Political implications of Solvency II

A number of the large Life Insurers in the UK are unhappy with the way the legislation has been developed. In particular, concerns have been publicly expressed over a number of years by the CEO of Prudential, the UK's largest Life Insurance company.

Doubts about the basis of the Solvency II legislation, in particular the enforcement of a market-consistent valuation approach have also been expressed by American subsidiaries of UK parents - the impact of the 'equivalency' requirements are not well understood and there is some concern that the legislation could lead to overseas subsidiaries becoming uncompetitive with local peers, resulting in the need to sell them off, potentially resulting in a 'Fortress Europe'.

Background
Since Directive 73/239/EEC was introduced in 1973, more elaborate risk management systems developed. Solvency II reflects new risk management practices to define required capital and manage risk. While the "Solvency I" Directive was aimed at revising and updating the current EU Solvency regime, Solvency II has a much wider scope. A solvency capital requirement may have the following purposes:

 To reduce the risk that an insurer would be unable to meet claims;
 To reduce the losses suffered by policyholders in the event that a firm is unable to meet all claims fully;
 To provide early warning to supervisors so that they can intervene promptly if capital falls below the required level; and
 To promote confidence in the financial stability of the insurance sector

Often called "Basel for insurers," Solvency II is somewhat similar to the banking regulations of Basel II.  For example, the proposed Solvency II framework has three main areas (pillars):

 Pillar 1 consists of the quantitative requirements (for example, the amount of capital an insurer should hold).
 Pillar 2 sets out requirements for the governance and risk management of insurers, as well as for the effective supervision of insurers.
 Pillar 3 focuses on disclosure and transparency requirements.

Contents

Title I General rules on the taking-up and pursuit of direct insurance and reinsurance activities

Chapter I Subject matter, scope and definitions
Chapter II Taking-up of business
Chapter III Supervisory authorities and general rules
Chapter IV Conditions governing business
Chapter V Pursuit of life and non-life insurance activity
Chapter VI Rules relating to the valuation of assets and liabilities, technical provisions, own funds, solvency capital requirement, minimum capital requirement and investment rules
Chapter VII Insurance and reinsurance undertakings in difficulty or in an irregular situation
Chapter VIII Right of establishment and freedom to provide services
Chapter IX Branches established within the community and belonging to insurance or reinsurance undertakings with head offices situated outside the community
Chapter X Subsidiaries of insurance and reinsurance undertakings governed by the laws of a third country and acquisitions of holdings by such undertakings

Title II Specific provisions for insurance and reinsurance

Title III Supervision of insurance and reinsurance undertakings in a group

Title IV Reorganisation and winding-up of insurance undertakings

Pillar 1
The pillar 1 framework set out qualitative and quantitative requirements for calculation of technical provisions and Solvency Capital Requirement (SCR) using either a standard formula given by the regulators or an internal model developed by the (re)insurance company. 
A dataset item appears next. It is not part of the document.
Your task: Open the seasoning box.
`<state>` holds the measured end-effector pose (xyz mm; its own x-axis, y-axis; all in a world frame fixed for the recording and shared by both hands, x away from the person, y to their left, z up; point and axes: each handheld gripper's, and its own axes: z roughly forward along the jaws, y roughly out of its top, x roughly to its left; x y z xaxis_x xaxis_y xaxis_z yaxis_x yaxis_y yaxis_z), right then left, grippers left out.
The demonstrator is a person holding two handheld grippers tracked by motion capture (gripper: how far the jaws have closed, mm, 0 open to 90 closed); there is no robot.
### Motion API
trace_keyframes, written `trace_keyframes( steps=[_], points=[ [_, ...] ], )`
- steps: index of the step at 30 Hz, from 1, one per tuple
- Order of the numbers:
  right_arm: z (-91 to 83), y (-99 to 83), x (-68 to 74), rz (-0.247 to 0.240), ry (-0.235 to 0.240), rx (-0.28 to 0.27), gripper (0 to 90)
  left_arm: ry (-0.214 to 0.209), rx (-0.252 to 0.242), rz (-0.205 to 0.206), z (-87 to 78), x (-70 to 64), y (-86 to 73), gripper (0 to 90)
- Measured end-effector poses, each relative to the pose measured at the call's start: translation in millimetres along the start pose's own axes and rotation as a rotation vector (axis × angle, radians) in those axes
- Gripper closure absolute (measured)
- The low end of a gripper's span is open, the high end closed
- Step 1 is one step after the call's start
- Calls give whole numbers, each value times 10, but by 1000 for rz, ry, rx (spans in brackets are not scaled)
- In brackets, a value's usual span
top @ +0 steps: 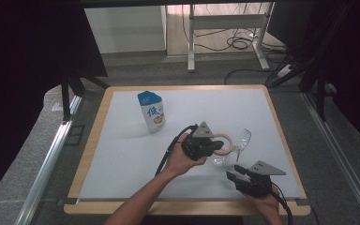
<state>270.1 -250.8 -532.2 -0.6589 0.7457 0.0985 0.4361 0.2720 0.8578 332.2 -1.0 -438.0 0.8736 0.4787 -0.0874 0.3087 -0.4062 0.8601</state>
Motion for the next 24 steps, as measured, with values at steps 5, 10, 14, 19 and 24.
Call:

Technical provisions are divided on claim provisions, pertaining to earned business and premium provisions, pertaining to unearned business. Premium provisions are not equal to unearned premium reserve.

The value of technical provision should be equal to the sum of best estimate of the liabilities and risk margin. The best estimate corresponds to the probability-weighted average of future cash-flows, taking into account the time value of money. Usage of central actuarial estimate is required and no margin for prudence is allowed. Only cash-flows that are within contract boundaries are taken into consideration. Solvency II specifies exact rules for determination of these contract boundaries. 

Technical provisions represent the current amount the (re)insurance company would have to pay for an immediate transfer of its obligations to a third party.

The SCR is the capital required to ensure that the (re)insurance company will be able to meet its obligations over the next 12 months with a probability of at least 99.5%. In addition to the SCR capital a Minimum capital requirement (MCR) must be calculated which represents the threshold below which the national supervisor (regulator) would intervene. The MCR is intended to correspond to an 85% probability of adequacy over a one-year period and is bounded between 25% and 45% of the SCR.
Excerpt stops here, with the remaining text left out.